■ WHAT IS NEEDED: Set down each line of the listing exactly as it reads.

[[ PROVIDED RECORDS, beginning ]]

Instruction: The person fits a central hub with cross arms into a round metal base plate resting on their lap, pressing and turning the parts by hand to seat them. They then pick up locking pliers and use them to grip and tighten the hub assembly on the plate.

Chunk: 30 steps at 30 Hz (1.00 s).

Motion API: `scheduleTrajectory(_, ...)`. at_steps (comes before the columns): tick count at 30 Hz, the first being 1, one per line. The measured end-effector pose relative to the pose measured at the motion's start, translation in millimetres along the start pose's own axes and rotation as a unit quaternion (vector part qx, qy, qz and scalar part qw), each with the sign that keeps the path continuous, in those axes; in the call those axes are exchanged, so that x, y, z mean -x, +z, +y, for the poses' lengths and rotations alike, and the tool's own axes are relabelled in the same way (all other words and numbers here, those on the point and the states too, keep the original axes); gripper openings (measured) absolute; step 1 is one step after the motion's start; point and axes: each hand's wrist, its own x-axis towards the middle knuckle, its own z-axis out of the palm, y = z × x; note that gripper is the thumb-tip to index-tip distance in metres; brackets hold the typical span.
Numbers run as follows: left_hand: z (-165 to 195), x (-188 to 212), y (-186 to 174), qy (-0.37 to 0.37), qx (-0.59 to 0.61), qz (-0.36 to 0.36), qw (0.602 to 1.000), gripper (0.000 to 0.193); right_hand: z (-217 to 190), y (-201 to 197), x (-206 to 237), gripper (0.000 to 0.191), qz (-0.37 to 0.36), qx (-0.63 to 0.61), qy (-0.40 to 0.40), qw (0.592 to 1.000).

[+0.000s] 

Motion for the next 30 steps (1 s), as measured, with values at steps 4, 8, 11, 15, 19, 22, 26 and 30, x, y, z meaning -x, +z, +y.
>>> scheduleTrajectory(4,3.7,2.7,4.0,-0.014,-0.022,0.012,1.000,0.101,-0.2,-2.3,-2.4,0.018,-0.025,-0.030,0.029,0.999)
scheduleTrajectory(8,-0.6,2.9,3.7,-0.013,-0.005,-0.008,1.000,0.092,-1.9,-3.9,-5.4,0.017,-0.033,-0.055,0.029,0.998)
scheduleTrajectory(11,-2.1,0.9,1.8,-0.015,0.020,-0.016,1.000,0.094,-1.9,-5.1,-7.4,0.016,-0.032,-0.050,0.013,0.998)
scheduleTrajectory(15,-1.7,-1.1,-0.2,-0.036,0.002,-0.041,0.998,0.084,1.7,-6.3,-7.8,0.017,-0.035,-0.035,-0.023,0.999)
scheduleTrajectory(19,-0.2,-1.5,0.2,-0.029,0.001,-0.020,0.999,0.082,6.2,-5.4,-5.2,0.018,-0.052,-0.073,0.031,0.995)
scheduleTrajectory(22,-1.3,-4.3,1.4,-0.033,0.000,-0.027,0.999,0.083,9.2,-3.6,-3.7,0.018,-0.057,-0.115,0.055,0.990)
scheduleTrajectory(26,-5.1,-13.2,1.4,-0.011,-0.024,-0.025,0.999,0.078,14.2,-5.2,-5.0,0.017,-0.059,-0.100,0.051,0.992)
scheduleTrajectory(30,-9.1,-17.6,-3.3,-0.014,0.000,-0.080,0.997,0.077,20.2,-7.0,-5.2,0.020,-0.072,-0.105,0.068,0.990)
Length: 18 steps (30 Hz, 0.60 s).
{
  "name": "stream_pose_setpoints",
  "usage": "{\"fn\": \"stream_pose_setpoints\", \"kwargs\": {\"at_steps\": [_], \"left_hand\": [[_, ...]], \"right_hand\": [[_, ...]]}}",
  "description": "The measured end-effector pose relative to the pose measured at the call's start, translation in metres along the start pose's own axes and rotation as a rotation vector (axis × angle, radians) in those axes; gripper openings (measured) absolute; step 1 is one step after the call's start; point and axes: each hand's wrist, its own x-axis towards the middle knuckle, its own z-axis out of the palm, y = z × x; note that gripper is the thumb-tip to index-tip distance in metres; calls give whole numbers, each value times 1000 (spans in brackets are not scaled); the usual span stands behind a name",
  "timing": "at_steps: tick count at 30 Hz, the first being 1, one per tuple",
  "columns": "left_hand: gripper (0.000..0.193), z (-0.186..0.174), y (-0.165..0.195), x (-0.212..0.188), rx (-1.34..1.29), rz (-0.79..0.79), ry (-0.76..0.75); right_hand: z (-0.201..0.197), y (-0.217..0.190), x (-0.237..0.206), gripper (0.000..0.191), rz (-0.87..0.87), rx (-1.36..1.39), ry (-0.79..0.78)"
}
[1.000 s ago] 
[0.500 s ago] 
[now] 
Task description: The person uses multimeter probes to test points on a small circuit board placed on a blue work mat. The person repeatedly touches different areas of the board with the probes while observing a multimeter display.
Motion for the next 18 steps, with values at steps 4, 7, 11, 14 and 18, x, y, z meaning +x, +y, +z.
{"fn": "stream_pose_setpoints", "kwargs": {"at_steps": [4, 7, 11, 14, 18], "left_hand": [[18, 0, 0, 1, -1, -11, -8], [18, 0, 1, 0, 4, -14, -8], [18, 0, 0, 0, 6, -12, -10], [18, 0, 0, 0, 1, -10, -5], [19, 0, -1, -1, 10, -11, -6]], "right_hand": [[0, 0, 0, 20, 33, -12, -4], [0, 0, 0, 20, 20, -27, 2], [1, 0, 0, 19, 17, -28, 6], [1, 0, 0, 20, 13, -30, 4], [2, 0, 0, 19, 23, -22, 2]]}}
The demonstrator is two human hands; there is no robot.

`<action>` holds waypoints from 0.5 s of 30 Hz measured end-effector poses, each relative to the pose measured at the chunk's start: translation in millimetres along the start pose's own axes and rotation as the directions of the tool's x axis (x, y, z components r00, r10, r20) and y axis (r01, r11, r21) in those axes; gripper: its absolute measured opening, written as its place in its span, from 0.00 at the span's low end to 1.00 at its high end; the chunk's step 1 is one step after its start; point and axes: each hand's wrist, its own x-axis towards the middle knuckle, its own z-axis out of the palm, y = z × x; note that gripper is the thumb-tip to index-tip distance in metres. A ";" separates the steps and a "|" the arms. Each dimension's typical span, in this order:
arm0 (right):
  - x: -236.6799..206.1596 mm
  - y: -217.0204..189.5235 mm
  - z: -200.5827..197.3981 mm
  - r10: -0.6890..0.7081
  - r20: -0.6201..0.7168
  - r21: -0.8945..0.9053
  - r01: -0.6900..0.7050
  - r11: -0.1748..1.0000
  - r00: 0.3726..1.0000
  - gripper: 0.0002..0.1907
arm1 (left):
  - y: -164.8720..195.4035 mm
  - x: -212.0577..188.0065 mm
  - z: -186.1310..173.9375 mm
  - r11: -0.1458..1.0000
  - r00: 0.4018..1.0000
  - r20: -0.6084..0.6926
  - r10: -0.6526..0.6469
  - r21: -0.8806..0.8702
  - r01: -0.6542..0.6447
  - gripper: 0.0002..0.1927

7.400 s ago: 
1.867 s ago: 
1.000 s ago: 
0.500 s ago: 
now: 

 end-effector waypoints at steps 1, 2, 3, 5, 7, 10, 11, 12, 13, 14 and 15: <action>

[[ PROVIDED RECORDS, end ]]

■ RESULT BELOW:
Instruction: The person fits a central hub with cross arms into a round metal base plate resting on their lap, pressing and turning the parts by hand to seat them. They then pick up locking pliers and use them to grip and tighten the hub assembly on the plate.

Chunk: 30 steps at 30 Hz (1.00 s).

Motion API: `scheduleTrajectory(_, ...)`. at_steps (comes before the columns): tick count at 30 Hz, the first being 1, one per line. The measured end-effector pose relative to the pose measured at the motion's start, translation in millimetres along the start pose's own axes and rotation as a unit quaternion (vector part qx, qy, qz and scalar part qw), each with the sign that keeps the path continuous, in those axes; in the call those axes are exchanged, so that x, y, z mean -x, +z, +y, for the poses' lengths and rotations alike, and the tool's own axes are relabelled in the same way (all other words and numbers here, those on the point and the states too, keep the original axes); gripper openings (measured) absolute; step 1 is one step after the motion's start; point and axes: each hand's wrist, its own x-axis towards the middle knuckle, its own z-axis out of the palm, y = z × x; note that gripper is the thumb-tip to index-tip distance in metres; brackets hold the typical span.
Numbers run as follows: left_hand: z (-165 to 195), x (-188 to 212), y (-186 to 174), qy (-0.37 to 0.37), qx (-0.59 to 0.61), qz (-0.36 to 0.36), qw (0.602 to 1.000), gripper (0.000 to 0.193); right_hand: z (-217 to 190), y (-201 to 197), x (-206 to 237), gripper (0.000 to 0.191), qz (-0.37 to 0.36), qx (-0.63 to 0.61), qy (-0.40 to 0.40), qw (0.592 to 1.000).

[+0.000s] 

Motion for the next 30 steps (1 s), as measured, with values at steps 4, 8, 11, 15, 19, 22, 26 and 30, x, y, z meaning -x, +z, +y.
>>> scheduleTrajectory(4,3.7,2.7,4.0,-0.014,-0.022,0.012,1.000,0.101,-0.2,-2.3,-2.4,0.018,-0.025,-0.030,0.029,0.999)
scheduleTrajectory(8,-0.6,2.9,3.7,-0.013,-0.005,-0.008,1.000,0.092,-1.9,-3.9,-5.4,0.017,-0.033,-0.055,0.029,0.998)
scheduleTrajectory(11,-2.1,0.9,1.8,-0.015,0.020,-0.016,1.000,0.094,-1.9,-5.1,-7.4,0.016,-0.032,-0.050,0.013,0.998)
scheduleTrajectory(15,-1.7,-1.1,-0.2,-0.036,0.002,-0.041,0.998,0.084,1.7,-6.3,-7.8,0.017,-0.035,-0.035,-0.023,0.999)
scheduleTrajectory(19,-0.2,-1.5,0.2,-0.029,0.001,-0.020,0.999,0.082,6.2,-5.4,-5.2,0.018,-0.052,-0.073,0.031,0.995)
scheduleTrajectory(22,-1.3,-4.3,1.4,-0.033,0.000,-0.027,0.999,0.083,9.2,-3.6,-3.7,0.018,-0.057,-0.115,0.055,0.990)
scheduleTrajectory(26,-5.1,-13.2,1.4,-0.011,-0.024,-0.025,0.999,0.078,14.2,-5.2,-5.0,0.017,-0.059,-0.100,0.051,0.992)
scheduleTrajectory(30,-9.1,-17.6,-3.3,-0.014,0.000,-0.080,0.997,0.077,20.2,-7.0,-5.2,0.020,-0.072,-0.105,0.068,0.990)
Length: 18 steps (30 Hz, 0.60 s).
{
  "name": "stream_pose_setpoints",
  "usage": "{\"fn\": \"stream_pose_setpoints\", \"kwargs\": {\"at_steps\": [_], \"left_hand\": [[_, ...]], \"right_hand\": [[_, ...]]}}",
  "description": "The measured end-effector pose relative to the pose measured at the call's start, translation in metres along the start pose's own axes and rotation as a rotation vector (axis × angle, radians) in those axes; gripper openings (measured) absolute; step 1 is one step after the call's start; point and axes: each hand's wrist, its own x-axis towards the middle knuckle, its own z-axis out of the palm, y = z × x; note that gripper is the thumb-tip to index-tip distance in metres; calls give whole numbers, each value times 1000 (spans in brackets are not scaled); the usual span stands behind a name",
  "timing": "at_steps: tick count at 30 Hz, the first being 1, one per tuple",
  "columns": "left_hand: gripper (0.000..0.193), z (-0.186..0.174), y (-0.165..0.195), x (-0.212..0.188), rx (-1.34..1.29), rz (-0.79..0.79), ry (-0.76..0.75); right_hand: z (-0.201..0.197), y (-0.217..0.190), x (-0.237..0.206), gripper (0.000..0.191), rz (-0.87..0.87), rx (-1.36..1.39), ry (-0.79..0.78)"
}
[1.000 s ago] 
[0.500 s ago] 
[now] 
Task description: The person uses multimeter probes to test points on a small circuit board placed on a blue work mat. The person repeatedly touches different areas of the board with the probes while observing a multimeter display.
Motion for the next 18 steps, with values at steps 4, 7, 11, 14 and 18, x, y, z meaning +x, +y, +z.
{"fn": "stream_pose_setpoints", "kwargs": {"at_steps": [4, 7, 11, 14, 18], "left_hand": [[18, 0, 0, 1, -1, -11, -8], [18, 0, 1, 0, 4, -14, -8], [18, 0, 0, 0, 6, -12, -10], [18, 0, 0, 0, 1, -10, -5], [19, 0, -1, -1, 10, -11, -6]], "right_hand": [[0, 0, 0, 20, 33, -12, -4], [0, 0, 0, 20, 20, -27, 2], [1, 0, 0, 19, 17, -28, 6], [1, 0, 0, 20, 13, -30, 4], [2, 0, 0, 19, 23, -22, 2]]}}
The demonstrator is two human hands; there is no robot.

`<action>` holds waypoints from 0.5 s of 30 Hz measured end-effector poses, each relative to the pose measured at the chunk's start: translation in millimetres along the start pose's own axes and rotation as the directions of the tool's x axis (x, y, z components r00, r10, r20) and y axis (r01, r11, r21) in those axes; gripper: its absolute measured opening, written as its place in its span, from 0.00 at the span's low end to 1.00 at its high end; the chunk's step 1 is one step after its start; point and axes: each hand's wrist, its own x-axis towards the middle knuckle, its own z-axis out of the palm, y = z × x; note that gripper is the thumb-tip to index-tip distance in metres. A ";" separates the steps and a "|" the arms. Each dimension's typical span, in this order:
arm0 (right):
  - x: -236.6799..206.1596 mm
  - y: -217.0204..189.5235 mm
  - z: -200.5827..197.3981 mm
  - r10: -0.6890..0.7081
  - r20: -0.6201..0.7168
  - r21: -0.8945..0.9053
  - r01: -0.6900..0.7050
  - r11: -0.1748..1.0000
  - r00: 0.3726..1.0000
  - gripper: 0.0002..0.1907
arm1 (left):
  - y: -164.8720..195.4035 mm
  - x: -212.0577..188.0065 mm
  - z: -186.1310..173.9375 mm
  - r11: -0.1458..1.0000
  - r00: 0.4018..1.0000
  - r20: -0.6084..0.6926
  - r10: -0.6526..0.6469
  - r21: -0.8806..0.8702
  - r01: -0.6542..0.6447
  - gripper: 0.0002..0.1927

7.400 s ago: 
1.867 s ago: 
1.000 s ago: 
0.500 s ago: 
now: 

 end-effector waypoints at steps 1, 2, 3, 5, 7, 10, 11, 12, 13, 14 and 15: <action>

The exercise requires no additional answer.